Heterogeneous Language Model Optimization in Automatic Speech RecognitionDownload PDF

Anonymous

16 Nov 2021 (modified: 05 May 2023)ACL ARR 2021 November Blind SubmissionReaders: Everyone
Abstract: The rising data privacy risks make it difficult for automatic speech recognition (ASR) systems to acquire complete training data in practical application. Recently, the merge paradigm for acoustic model has been proposed to solve the issue. However, ASR still suffers from another salient issue on language model. Current efforts mainly focus on isomorphic neural network models, while language model optimization is characterized by merging and matching heterogeneous models including $n$-gram and neural network models.
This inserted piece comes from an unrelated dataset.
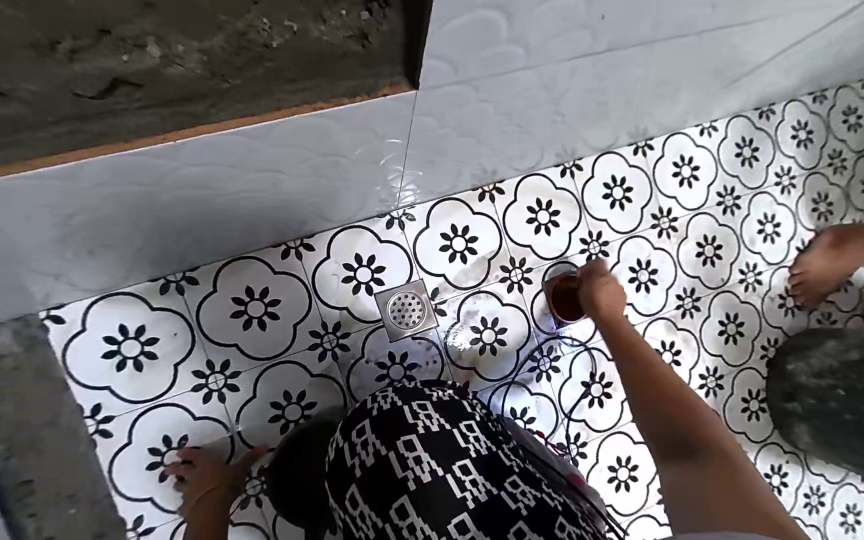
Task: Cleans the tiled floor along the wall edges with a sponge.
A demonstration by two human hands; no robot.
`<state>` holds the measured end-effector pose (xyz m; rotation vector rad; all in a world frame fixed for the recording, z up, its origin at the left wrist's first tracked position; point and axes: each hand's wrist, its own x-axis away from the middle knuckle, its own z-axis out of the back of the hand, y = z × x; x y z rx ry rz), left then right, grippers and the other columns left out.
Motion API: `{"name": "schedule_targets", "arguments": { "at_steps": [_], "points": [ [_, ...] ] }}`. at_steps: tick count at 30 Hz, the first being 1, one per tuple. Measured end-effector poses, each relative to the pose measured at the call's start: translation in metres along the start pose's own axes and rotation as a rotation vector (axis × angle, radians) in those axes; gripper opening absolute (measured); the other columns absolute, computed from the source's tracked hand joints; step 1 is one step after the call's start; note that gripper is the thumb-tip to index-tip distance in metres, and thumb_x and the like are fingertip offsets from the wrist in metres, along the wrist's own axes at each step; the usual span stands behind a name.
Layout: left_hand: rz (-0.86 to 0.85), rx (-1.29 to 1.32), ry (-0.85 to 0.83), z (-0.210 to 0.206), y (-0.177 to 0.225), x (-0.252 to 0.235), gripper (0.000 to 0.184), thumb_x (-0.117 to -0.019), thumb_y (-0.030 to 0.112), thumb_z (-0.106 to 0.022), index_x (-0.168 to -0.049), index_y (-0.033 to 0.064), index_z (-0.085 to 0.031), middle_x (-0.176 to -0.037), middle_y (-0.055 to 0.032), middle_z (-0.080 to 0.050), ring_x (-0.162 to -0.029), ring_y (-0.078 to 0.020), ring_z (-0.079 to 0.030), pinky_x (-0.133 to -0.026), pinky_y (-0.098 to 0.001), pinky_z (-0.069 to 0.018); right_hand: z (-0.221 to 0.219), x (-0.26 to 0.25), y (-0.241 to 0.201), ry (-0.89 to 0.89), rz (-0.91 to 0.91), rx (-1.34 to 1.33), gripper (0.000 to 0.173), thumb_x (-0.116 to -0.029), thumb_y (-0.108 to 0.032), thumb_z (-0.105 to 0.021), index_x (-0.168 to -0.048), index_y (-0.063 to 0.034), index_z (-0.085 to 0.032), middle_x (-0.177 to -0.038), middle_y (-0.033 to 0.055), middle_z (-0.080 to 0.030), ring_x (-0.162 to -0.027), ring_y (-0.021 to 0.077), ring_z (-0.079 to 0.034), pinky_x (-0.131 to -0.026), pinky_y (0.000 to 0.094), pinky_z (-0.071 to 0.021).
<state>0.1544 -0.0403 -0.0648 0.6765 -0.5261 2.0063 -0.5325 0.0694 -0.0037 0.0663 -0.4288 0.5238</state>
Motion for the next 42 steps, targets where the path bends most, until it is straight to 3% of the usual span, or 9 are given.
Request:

In this paper, we propose a novel Match-and-Merge paradigm to fill up the vacuum for the language model optimization. Based on different training datasets, we train multiple language model pairs. In order to merge them into a target pair with the best performance, we first propose a Genetic Match-and-Merge (GMM) method that can be specifically adopted to optimize heterogeneous models. To improve the algorithm efficiency, we further propose a Reinforced Match-and-Merge (RMM) method, which maintains superior recognition accuracy while reducing convergence time. Extensive experiments demonstrate the effectiveness and generalization of our proposed methods, which significantly establishes the new state-of-the-art.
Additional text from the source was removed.